Kanerika (4.0/5) scores higher overall, but "better" depends on your use case. Kanerika is better for mid-to-large US enterprises seeking AI strategy combined with data engineering to operationalise ML. Turing is better for companies needing rapid access to vetted ML engineers or data scientists for staff augmentation or team extension.
How do Kanerika and Turing differ in pricing?
Kanerika uses fixed project, t&m, retainer pricing with a minimum engagement of $20K+. Turing uses dedicated team, t&m pricing with a minimum engagement of Not disclosed. Neither firm publishes a full rate card; a discovery call is required for project-specific quotes.
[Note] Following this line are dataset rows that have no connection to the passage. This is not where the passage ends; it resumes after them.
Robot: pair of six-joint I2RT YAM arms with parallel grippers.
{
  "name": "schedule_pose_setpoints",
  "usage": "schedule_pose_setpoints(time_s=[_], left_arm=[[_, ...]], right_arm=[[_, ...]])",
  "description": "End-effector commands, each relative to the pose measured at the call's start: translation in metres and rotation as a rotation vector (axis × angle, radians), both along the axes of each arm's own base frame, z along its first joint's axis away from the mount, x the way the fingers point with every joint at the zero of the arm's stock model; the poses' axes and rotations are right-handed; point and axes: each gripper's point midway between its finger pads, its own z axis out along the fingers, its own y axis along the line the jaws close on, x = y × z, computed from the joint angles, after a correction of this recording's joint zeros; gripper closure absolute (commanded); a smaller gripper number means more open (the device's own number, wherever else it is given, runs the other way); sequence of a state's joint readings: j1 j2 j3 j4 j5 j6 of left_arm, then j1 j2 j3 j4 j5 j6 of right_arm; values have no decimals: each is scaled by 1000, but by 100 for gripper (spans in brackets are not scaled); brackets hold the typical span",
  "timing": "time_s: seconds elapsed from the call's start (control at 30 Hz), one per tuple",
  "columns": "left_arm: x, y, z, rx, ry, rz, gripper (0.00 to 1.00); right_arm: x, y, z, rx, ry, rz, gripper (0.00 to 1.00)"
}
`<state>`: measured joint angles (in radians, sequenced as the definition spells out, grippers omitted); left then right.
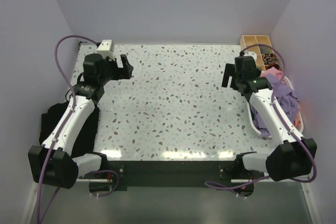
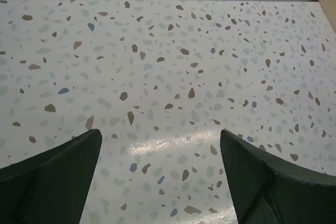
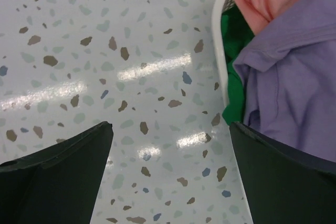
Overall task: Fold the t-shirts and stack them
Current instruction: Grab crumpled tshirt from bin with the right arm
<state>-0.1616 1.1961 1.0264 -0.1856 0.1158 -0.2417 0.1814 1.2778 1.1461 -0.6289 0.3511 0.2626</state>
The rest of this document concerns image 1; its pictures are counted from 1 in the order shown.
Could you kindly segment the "purple t shirt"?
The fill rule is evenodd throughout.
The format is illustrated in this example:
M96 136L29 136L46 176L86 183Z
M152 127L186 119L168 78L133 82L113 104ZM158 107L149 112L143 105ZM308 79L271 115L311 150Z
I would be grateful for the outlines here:
M276 90L275 97L291 123L293 123L295 127L297 127L297 125L300 125L301 120L298 116L298 96L295 91L286 83L282 82L279 88ZM258 111L253 106L250 106L250 111L253 124L255 128L260 132L261 136L270 137L269 131L267 130L266 125L263 122Z

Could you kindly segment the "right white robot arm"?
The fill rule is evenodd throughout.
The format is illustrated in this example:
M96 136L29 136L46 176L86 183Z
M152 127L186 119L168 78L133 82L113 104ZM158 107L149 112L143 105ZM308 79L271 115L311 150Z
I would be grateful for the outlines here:
M317 144L312 138L305 138L284 113L275 98L275 88L267 78L261 77L251 56L239 56L234 64L225 66L222 87L231 87L244 96L256 109L277 146L268 154L257 152L237 155L234 173L246 178L252 171L267 173L278 182L292 179L299 182L300 177L311 175L308 182L317 176L314 157Z

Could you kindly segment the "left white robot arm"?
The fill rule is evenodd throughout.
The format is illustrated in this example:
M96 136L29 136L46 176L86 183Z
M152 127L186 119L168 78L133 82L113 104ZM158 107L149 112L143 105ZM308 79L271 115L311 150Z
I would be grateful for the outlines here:
M71 155L81 129L104 95L104 86L111 80L131 79L134 67L125 54L120 57L122 67L101 54L85 56L83 72L72 87L64 114L42 145L32 146L28 152L32 176L39 185L70 189L77 178L88 173L97 178L108 174L106 155L93 151L75 158Z

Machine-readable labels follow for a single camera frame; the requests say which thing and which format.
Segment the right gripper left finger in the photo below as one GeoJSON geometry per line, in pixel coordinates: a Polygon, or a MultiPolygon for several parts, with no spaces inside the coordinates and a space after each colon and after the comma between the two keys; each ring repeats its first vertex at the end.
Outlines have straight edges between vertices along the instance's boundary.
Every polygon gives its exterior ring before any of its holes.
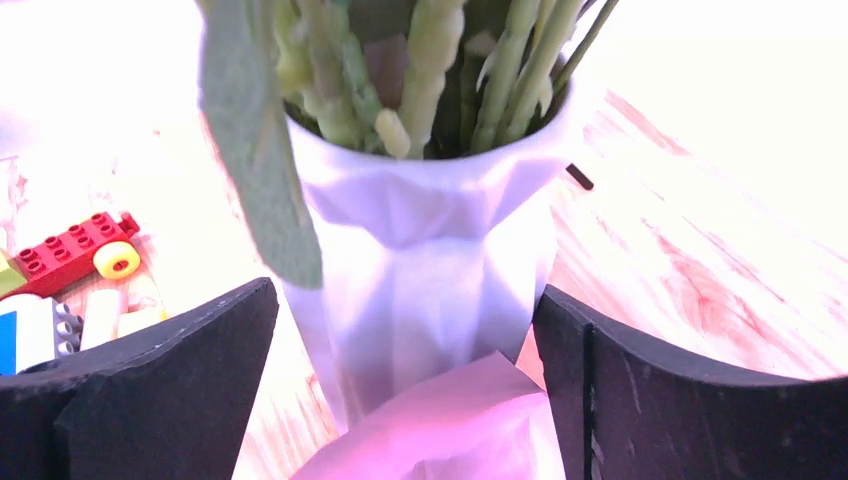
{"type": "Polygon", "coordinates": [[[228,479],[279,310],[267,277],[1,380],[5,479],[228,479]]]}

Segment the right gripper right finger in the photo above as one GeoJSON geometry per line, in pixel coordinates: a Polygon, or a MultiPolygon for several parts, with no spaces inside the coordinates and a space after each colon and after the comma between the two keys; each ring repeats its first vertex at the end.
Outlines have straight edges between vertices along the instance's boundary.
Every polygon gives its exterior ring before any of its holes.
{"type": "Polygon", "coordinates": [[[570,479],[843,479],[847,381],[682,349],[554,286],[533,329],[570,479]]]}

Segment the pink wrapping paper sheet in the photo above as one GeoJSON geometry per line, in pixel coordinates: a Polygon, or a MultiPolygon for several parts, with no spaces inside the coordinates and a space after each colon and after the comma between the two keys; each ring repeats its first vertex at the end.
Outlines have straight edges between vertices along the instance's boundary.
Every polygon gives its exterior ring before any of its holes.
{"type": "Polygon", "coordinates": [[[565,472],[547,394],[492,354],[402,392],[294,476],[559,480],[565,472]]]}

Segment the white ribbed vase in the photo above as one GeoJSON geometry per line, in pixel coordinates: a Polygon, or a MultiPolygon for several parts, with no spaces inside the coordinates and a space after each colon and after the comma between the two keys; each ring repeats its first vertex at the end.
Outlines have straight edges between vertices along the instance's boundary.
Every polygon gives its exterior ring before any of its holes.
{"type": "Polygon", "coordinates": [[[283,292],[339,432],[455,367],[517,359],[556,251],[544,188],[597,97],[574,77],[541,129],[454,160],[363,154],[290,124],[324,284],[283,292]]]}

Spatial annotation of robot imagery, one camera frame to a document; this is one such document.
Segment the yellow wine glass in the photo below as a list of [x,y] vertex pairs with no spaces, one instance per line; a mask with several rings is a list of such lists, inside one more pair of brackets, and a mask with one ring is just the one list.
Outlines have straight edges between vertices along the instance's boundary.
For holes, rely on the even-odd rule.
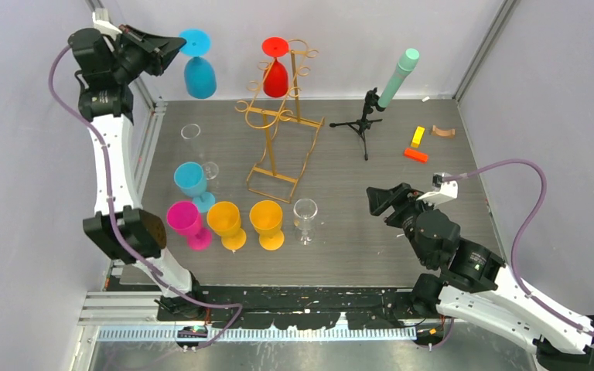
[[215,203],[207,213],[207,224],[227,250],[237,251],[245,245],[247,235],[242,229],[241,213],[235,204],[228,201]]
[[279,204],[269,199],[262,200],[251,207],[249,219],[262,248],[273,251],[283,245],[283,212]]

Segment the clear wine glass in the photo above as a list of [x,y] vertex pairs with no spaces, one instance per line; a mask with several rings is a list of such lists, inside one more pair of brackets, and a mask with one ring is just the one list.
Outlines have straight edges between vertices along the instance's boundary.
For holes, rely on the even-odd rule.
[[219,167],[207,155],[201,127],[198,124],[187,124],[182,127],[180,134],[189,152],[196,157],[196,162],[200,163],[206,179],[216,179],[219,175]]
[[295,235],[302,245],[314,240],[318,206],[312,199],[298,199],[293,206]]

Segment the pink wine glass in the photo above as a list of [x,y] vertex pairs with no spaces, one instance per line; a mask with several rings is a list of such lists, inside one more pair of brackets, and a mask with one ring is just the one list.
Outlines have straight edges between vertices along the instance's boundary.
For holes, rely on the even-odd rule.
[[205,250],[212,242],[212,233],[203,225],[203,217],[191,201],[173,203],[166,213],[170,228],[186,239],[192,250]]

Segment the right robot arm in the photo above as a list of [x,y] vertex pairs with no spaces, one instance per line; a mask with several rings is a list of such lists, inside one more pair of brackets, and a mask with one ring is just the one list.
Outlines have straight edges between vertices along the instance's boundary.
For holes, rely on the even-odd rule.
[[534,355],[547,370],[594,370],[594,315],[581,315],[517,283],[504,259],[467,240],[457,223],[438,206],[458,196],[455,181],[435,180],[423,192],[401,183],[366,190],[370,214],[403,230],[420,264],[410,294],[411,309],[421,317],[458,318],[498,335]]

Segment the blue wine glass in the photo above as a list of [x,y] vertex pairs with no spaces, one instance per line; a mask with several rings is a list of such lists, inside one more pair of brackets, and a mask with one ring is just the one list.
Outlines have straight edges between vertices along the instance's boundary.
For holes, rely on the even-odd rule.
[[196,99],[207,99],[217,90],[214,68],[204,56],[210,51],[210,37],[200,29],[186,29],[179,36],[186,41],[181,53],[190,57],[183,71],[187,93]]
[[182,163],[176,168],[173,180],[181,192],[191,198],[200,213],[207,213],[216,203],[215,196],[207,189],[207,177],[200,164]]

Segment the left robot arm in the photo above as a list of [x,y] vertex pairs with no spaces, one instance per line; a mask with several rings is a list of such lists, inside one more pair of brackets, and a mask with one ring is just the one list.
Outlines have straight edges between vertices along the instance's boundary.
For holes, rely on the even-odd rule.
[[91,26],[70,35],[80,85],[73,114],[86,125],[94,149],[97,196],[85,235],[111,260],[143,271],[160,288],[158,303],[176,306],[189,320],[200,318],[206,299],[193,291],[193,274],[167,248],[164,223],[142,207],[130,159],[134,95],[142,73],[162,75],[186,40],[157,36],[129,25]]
Which is better for enterprise: Kanerika or Turing?
Kanerika is the larger team and typically the better enterprise-scale choice. For very large programmes, verify team size and compliance coverage directly with each agency before shortlisting.
What are the main differences between Kanerika and Turing?
Kanerika's primary differentiator is: enterprise data-to-value specialist — ml consulting plus data integration and process automation in one engagement. Turing's primary differentiator is: ai-vetted 4m+ developer network — fastest route to pre-screened ml talent for staff augmentation. They also differ in team size (100–200 vs 6,859), minimum engagement ($20K+ vs Not disclosed), and primary industries served (financial, healthcare vs saas, fintech).
Last reviewed: July 2026. Verify all details directly with each agency before making a decision.